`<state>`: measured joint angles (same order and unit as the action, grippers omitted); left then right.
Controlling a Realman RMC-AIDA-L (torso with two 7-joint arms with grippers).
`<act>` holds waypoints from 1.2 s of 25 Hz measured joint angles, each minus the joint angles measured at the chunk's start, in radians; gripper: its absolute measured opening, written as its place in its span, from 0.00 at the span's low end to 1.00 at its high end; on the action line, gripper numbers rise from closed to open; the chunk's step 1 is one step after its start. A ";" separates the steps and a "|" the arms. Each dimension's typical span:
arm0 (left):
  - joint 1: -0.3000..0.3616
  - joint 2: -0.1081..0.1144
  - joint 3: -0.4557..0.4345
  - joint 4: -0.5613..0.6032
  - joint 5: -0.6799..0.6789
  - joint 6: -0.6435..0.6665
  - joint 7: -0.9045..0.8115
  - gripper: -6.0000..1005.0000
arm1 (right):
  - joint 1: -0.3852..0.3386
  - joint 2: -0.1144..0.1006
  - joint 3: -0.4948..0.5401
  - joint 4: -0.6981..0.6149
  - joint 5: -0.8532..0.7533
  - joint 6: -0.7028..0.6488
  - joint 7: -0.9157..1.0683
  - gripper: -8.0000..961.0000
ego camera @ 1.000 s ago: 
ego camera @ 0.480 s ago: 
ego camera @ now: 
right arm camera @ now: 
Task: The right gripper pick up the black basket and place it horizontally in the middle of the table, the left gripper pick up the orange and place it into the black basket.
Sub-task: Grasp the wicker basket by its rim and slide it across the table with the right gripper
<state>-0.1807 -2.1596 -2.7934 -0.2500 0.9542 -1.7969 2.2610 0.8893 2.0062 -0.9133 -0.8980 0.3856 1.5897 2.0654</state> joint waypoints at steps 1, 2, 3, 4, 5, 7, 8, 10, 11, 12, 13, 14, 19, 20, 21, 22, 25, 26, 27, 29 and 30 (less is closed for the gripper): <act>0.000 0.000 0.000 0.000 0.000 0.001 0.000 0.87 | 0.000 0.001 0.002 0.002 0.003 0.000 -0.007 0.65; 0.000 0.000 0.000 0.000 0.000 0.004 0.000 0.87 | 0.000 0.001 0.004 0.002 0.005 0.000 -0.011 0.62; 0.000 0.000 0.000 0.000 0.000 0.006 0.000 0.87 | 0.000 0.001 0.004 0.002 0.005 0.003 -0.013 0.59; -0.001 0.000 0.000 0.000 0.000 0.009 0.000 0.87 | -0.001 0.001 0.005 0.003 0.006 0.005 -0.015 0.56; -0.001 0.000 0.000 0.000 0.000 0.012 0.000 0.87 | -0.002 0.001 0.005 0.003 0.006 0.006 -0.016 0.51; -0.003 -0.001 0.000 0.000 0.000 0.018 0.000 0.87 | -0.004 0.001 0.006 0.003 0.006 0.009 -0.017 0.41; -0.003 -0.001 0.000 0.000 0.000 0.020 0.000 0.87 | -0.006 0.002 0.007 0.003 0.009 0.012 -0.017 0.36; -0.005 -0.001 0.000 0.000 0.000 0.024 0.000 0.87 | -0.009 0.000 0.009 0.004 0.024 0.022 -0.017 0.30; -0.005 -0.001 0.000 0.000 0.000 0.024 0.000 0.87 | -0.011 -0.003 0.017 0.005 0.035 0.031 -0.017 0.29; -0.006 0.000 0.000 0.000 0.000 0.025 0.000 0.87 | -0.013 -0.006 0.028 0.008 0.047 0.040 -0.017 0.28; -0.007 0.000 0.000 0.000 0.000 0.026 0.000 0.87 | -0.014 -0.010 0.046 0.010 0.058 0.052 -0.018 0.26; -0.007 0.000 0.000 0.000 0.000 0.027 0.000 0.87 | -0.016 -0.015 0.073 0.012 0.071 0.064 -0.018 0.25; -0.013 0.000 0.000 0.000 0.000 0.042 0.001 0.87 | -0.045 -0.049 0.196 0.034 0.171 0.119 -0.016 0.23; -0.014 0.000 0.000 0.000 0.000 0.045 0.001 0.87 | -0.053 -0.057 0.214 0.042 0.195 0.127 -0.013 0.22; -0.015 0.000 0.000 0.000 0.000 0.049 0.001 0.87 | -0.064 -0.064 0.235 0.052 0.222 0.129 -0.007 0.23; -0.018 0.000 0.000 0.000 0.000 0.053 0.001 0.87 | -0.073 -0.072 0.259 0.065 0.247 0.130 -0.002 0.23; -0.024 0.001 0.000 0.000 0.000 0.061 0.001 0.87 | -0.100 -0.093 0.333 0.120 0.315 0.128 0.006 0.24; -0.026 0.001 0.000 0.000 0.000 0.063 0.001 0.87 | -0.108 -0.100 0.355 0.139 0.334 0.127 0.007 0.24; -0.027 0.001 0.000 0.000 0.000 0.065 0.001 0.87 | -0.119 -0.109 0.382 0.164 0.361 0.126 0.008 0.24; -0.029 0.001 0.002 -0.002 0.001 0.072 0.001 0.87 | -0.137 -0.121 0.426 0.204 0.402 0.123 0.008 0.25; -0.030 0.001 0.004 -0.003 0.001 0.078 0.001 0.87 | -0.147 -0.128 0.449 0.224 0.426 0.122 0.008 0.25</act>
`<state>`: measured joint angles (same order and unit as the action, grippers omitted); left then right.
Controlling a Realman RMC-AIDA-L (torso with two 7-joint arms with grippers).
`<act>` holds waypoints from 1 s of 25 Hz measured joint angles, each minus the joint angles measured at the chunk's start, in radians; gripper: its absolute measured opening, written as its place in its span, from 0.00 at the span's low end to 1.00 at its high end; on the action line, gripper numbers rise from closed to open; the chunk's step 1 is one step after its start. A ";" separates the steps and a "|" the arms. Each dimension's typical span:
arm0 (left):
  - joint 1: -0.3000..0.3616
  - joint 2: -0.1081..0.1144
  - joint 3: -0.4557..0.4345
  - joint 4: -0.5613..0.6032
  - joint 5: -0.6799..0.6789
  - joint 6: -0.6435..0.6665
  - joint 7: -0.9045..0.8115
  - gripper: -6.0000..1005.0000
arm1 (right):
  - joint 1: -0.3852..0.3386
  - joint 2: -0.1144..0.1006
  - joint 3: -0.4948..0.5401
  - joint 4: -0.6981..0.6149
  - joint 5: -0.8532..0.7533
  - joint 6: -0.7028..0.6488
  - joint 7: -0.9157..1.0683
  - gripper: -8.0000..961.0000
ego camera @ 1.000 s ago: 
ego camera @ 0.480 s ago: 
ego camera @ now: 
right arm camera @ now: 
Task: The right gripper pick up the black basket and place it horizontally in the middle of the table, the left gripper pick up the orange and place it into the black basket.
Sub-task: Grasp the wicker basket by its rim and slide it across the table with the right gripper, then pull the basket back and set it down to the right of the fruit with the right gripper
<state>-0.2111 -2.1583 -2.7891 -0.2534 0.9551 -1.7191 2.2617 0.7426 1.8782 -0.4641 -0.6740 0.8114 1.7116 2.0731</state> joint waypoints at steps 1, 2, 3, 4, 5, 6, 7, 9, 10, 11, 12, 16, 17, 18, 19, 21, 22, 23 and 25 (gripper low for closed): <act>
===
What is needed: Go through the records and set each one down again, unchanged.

Task response:
`<state>`: measured joint angles (same order and unit as the action, grippers omitted); left then right.
Controlling a Realman RMC-AIDA-L (torso with two 7-joint arms with grippers).
`<act>` holds waypoints from 1.2 s of 25 Hz measured joint angles, each minus the joint angles measured at the chunk's start, in radians; gripper: its absolute measured opening, written as its place in its span, from 0.00 at the span's low end to 1.00 at its high end; on the action line, gripper numbers rise from closed to open; the chunk's step 1 is one step after its start. A ";" separates the steps and a "|" the arms. Each dimension's typical span:
arm0 (left):
  - joint 1: -0.3000..0.3616
  - joint 2: -0.1081..0.1144
  - joint 3: -0.4557..0.4345
  - joint 4: -0.5613..0.6032
  - joint 5: -0.6799..0.6789
  - joint 6: -0.6435..0.6665
  - joint 7: -0.9045..0.8115
  - gripper: -6.0000..1005.0000
arm1 (right):
  - joint 1: -0.3852..0.3386
  - joint 2: -0.1144..0.1006
  - joint 3: -0.4948..0.5401
  - joint 4: -0.6981..0.6149
  - joint 5: -0.8532..0.7533
  - joint 6: -0.7028..0.6488
  - joint 7: -0.9157..1.0683
  - gripper: -8.0000..961.0000
ego camera @ 1.000 s ago: 
ego camera @ 0.480 s ago: 
ego camera @ now: 
right arm camera @ now: 
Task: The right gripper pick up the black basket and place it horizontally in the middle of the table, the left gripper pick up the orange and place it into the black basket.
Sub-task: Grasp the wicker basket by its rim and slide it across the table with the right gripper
<state>-0.1807 -2.1596 -2.7934 -0.2500 0.9542 -1.7969 2.2610 0.8893 2.0062 -0.9133 -0.8980 0.3856 1.5897 2.0654</state> joint waypoints at steps 1, 2, 3, 4, 5, 7, 8, 10, 11, 12, 13, 14, 19, 20, 21, 22, 25, 26, 27, 29 and 30 (less is closed for the gripper): <act>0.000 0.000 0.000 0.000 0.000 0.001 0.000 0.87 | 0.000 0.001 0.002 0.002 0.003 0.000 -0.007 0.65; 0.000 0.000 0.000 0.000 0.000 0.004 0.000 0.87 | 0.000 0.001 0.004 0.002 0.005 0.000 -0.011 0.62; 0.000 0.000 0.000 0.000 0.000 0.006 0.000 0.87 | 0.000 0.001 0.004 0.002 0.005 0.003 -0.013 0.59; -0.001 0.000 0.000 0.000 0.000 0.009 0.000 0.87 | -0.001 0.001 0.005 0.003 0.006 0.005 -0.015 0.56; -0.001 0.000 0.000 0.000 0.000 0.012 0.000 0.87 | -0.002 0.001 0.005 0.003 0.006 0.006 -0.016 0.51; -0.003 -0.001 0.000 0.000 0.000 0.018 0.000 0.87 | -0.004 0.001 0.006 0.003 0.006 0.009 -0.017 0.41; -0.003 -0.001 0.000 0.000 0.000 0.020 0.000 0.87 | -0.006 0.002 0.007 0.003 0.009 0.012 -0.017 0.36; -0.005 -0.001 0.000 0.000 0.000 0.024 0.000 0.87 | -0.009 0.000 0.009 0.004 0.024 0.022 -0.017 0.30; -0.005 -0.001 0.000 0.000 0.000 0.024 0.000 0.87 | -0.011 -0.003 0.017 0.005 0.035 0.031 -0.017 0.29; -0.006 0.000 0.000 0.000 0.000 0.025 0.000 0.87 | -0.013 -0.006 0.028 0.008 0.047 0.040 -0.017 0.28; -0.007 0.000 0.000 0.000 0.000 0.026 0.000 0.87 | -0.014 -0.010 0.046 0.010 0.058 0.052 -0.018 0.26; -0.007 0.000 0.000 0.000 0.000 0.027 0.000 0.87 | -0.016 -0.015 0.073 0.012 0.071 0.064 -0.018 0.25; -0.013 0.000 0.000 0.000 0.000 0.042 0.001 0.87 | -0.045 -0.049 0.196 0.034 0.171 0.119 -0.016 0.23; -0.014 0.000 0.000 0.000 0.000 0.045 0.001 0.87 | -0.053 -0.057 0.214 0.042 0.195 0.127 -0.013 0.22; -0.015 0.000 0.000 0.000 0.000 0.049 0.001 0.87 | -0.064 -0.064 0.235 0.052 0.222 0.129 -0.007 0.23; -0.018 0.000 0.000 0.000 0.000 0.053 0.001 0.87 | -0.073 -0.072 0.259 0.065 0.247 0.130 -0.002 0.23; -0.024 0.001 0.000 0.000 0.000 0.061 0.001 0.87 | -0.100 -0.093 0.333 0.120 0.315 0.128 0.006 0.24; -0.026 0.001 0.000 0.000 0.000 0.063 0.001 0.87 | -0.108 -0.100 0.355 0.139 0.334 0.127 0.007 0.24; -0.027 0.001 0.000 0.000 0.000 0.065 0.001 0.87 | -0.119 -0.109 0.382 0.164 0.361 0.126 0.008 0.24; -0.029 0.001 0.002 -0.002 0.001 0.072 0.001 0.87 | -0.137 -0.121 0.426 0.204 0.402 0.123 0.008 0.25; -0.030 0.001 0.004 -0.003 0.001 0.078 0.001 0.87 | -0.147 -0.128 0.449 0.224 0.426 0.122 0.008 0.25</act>
`<state>`: measured joint angles (same order and unit as the action, grippers omitted); left then right.
Controlling a Realman RMC-AIDA-L (torso with two 7-joint arms with grippers).
`<act>` holds waypoints from 1 s of 25 Hz measured joint angles, each minus the joint angles measured at the chunk's start, in radians; gripper: its absolute measured opening, written as its place in its span, from 0.00 at the span's low end to 1.00 at its high end; on the action line, gripper numbers rise from closed to open; the chunk's step 1 is one step after its start. A ";" separates the steps and a "|" the arms. Each dimension's typical span:
arm0 (left):
  - joint 1: -0.3000..0.3616
  - joint 2: -0.1081..0.1144
  - joint 3: -0.4557..0.4345
  - joint 4: -0.5613..0.6032
  - joint 5: -0.6799..0.6789
  - joint 6: -0.6435..0.6665
  - joint 7: -0.9045..0.8115
  - gripper: -6.0000..1005.0000
arm1 (right):
  - joint 1: -0.3852..0.3386
  - joint 2: -0.1144..0.1006
  - joint 3: -0.4948..0.5401
  - joint 4: -0.6981..0.6149
  - joint 5: -0.8532..0.7533
  - joint 6: -0.7028..0.6488
  - joint 7: -0.9157..1.0683
  - gripper: -8.0000..961.0000
ego camera @ 1.000 s ago: 
ego camera @ 0.480 s ago: 
ego camera @ now: 
right arm camera @ now: 
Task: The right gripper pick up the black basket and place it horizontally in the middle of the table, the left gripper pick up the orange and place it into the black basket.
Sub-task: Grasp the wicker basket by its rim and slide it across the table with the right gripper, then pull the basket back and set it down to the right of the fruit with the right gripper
<state>-0.2111 -2.1583 -2.7891 -0.2534 0.9551 -1.7191 2.2617 0.7426 1.8782 -0.4641 -0.6740 0.8114 1.7116 2.0731</state> joint waypoints at steps 1, 2, 3, 4, 5, 6, 7, 9, 10, 11, 12, 16, 17, 18, 19, 21, 22, 23 and 25 (gripper low for closed): <act>

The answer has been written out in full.